Entries tagged [flume]

Friday Jan 11, 2013

Flume Performance Tuning - part 1

This is part 1 in a series of articles about tuning the performance of Apache Flume, a distributed, reliable, and available service for efficiently collecting, aggregating, and moving large amounts of event data.

To kick off this series, I’d like to start off discussing some important Flume concepts that come into play when tuning your Flume flows for maximum performance: the channel and the transaction batch size.

Setting up a data flow

Imagine you want to take a heavy stream of user activity from your application server logs and store that onto your Hadoop cluster for analytics. If you have a large deployment of application servers, you would likely want to build a fan-in architecture, where you are sending data from many nodes to relatively fewer nodes.

A Tiered Flume Topology

If you are sending these user events one at a time, each time waiting for acknowledgment that it was delivered, your throughput may be limited by network latency. Naturally, you would want to batch up the events into larger transactions, so that you amortize the latency of the acknowledgment over a larger number of events and therefore get more throughput.

Channels

So, what happens if the storage tier goes down momentarily, as in the case of a network partition? What happens to the events if a Flume agent machine crashes? We still want to be able to serve our users on the application tier and retain our data somehow. In order to accomplish this, we need a buffering mechanism on each agent that allows it to store events in the case of downstream failures or slowdowns. In Flume, the channel is what persists events at each hop in the flow. Below is a diagram that illustrates where the channel sits in the architecture of a Flume agent.

Flume agent architecture

Memory Channel vs. File Channel

An important decision to make when designing your Flume flow is what type of channel you want to use. At the time of this writing, the two recommended channels are the file channel and the memory channel. The file channel is a durable channel, as it persists all events that are stored in it to disk. So, even if the Java virtual machine is killed, or the operating system crashes or reboots, events that were not successfully transferred to the next agent in the pipeline will still be there when the Flume agent is restarted. The memory channel is a volatile channel, as it buffers events in memory only: if the Java process dies, any events stored in the memory channel are lost. Naturally, the memory channel also exhibits very low put/take latencies compared to the file channel, even for a batch size of 1. Since the number of events that can be stored is limited by available RAM, its ability to buffer events in the case of temporary downstream failure is quite limited. The file channel, on the other hand, has far superior buffering capability due to utilizing cheap, abundant hard disk space.

Flume event batching

As mentioned earlier, Flume can batch events. The batch size is the maximum number of events that a sink or client will attempt to take from a channel in a single transaction. Tuning the batch size trades throughput vs. latency and duplication under failure. With a small batch size, throughput decreases, but the risk of event duplication is reduced if a failure were to occur. With a large batch size, you get much better throughput, but increased latency, and in the case of a transaction failure, the number of possible duplicates increases.
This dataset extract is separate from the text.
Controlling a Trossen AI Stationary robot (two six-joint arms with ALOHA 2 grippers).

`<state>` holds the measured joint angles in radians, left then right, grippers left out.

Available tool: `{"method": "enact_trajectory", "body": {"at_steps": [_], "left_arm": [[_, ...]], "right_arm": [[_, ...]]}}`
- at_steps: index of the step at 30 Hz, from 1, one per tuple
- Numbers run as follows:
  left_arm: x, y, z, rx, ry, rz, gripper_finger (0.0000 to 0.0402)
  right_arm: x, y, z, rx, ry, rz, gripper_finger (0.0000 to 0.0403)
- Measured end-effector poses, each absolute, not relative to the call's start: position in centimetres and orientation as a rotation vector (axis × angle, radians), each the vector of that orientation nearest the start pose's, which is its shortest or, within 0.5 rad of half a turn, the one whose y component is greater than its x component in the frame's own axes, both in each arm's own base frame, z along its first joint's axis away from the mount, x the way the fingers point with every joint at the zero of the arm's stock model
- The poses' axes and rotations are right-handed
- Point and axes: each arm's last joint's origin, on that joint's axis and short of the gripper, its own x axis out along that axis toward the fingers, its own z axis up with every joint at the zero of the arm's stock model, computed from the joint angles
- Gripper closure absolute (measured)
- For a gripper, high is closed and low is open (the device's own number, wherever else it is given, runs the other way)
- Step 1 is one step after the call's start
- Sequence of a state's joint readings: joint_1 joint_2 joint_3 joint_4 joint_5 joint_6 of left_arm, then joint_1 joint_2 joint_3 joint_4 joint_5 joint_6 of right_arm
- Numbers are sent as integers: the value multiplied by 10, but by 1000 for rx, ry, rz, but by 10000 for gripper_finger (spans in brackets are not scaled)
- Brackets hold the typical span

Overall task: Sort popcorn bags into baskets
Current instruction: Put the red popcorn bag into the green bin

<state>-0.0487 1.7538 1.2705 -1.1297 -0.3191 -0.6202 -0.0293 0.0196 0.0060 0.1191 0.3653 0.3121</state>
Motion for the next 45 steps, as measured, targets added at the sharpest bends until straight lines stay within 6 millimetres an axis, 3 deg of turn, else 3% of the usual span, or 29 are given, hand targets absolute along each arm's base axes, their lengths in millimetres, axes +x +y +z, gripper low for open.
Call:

Transactions are a critical concept in Flume, because the delivery and durability guarantees made by channels only take effect at the end of each successful transaction. For example, when a source receives or generates an event, in order to store that event into a channel a transaction must first be opened on that channel. Within the transaction, the source puts up to the batch size number of events into the channel, and on success commits the transaction. A sink must go through the same process of operating within a transaction when taking events from a channel.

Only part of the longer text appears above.